Databricks SQL enhances decision-making in the financial services industry
Faster querying
Cost reduction
CRED is a members-only credit card bill payment and lifestyle platform. Members are rewarded with exclusive rewards and experiences for clearing their bills on time . The company leverages data to customize the member experience — features, products, rewards and more. CRED uses the Databricks Data Intelligence Platform, Databricks SQL and Unity Catalog to improve its data management and governance capabilities.
Improved data management for better decision-making
Data analytics helps CRED to turn structured and unstructured data into insights for better decision-making. In the initial stage, CRED managed data with its own data warehouse and Redshift. But as it grew and rapidly scaled with multiple business lines, data expansion strained its systems. In CRED’s previous data warehouse solution, segregating compute was a challenge. For example, if a query in one queue consumed substantial resources, it would impact the entire cluster, resulting in query slowdowns. In one case, a slow query response resulted in the delay of a critical report.
At the same time, loading structured, unstructured and clickstream data from Amazon S3 to Redshift or directly querying the data from Redshift Spectrum was difficult and costly and resulted in business reporting slowdowns.
There were also challenges in isolating workloads at the line-of-business or team level. As the company grew, identifying areas that were consuming the most resources became a bottleneck. User management was also increasingly complex as the company added additional tools.

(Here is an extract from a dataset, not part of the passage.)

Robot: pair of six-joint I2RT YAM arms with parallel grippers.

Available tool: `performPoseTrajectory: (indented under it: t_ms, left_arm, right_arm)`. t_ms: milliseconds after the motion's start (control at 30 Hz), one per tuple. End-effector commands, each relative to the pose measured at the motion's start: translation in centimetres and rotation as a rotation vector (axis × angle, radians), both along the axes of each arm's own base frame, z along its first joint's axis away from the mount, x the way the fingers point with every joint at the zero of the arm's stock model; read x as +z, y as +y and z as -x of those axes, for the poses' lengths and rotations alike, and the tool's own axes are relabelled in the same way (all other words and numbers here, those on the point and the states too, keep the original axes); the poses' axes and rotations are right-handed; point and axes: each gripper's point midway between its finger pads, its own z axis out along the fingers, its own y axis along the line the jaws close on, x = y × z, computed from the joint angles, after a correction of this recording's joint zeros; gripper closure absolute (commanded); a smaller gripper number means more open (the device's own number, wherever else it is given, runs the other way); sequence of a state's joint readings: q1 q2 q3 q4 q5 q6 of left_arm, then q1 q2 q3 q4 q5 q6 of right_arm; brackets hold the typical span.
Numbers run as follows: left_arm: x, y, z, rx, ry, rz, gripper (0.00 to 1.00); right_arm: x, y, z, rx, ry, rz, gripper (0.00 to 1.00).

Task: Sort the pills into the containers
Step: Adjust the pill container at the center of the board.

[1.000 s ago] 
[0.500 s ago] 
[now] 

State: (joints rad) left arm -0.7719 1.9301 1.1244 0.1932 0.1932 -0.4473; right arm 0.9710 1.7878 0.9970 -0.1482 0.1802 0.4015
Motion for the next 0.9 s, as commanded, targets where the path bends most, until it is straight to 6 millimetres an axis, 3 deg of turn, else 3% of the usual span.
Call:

The company needed a simplified, cohesive solution that would allow it to do more with its data without slowing systems down. CRED chose to work with Databricks for its ability to query batch and streaming data tables using an open data platform and because it prevented vendor lock-in.
Mining data at scale with Databricks SQL
With the Databricks Data Intelligence Platform, which is built on Delta Lake — an open format storage layer that manages both streaming and batch operations — teams at CRED now have a single source for structured, semi-structured and unstructured data. And rather than managing all its tools separately, CRED employees can access them via a single platform.
CRED also uses Databricks SQL, a serverless data warehouse on the Databricks Data Intelligence Platform, to ingest, store and govern business-critical data at scale. “In Databricks, I can easily spin up a warehouse for a team and another for another team. It is very intuitive,” says Deepanshu Rai, Data Engineer at CRED.
Databricks also allows the company to isolate workloads and conduct cost breakdowns to allocate costs to specific departments. Post-implementation of Databricks, teams at CRED can assess usage by different teams down to the user level.
CRED also uses Databricks Unity Catalog for data governance and data lineage. “Unity Catalog enables us to manage all users across multiple workspaces in one central place, so it makes user management significantly easier,” says Omesh Patil, Data Architect at CRED. “Also, the data lineage feature is out of the box, which helps us identify the downstream dependencies without any manual overheads. In the case of BI data, we can figure out how the BI data is flowing and where the users are putting it using data lineage.”
Finally, Databricks empowered CRED to use streaming use cases, which was not feasible with its previous warehouse, Redshift Provider. That helped the company to pull real-time data from its internal data sources into its data lake, enabling a new feature. “It’s very easy to configure the new pipelines, and performance-wise Databricks is very efficient,” says Patil.
Improving user experience and decision-making
Using Databricks has improved productivity, performance and ease of use for CRED. For example, Databricks SQL enables it to create different warehouses for reporting use cases. Because Databricks SQL warehouses auto-scale, query execution is faster, system slowdowns are eliminated and critical reports are now delivered on time. “Databricks SQL is intuitive, and from an admin perspective, managing permissions and governance is very easy with Unity Catalog,” says Rai.
CRED can also now isolate workloads using Databricks SQL warehouses, which translates to better query times and removes “noisy neighbor” behavior. Users can quickly display dashboards or digital queries, and monitoring queries and cluster health is easy.
CRED data scientists can also now download data from Databricks SQL directly instead of downloading to S3 first and then downloading a specific file. Eliminating that step improves productivity and provides users with “one source of the truth.”
Databricks also powers a streaming pipeline for CRED, which is impossible in traditional data warehousing solutions. For example, CRED partners often request a statement of transactions completed using CRED Pay. CRED uses Databricks SQL to perform the query on one data source on the lakehouse, which combines historical and streaming data and delivers statements within seconds. “With Redshift, we had to do hack-arounds to make that happen. It was very inefficient,” says Rai. “With Databricks, we have all types of data in one place, allowing us to respond to requests much faster, which improves the experience.”
Finally, Unity Catalog lets CRED manage all its users across multiple workspaces in one place, which improves the user experience, makes user management easy, and enables data lineage to identify any downstream dependencies. “Team collaboration and sharing notebooks or code are also easier using Databricks, as is scheduling queries or building dashboards,” says Patil. “Databricks has many capabilities that are helping us.”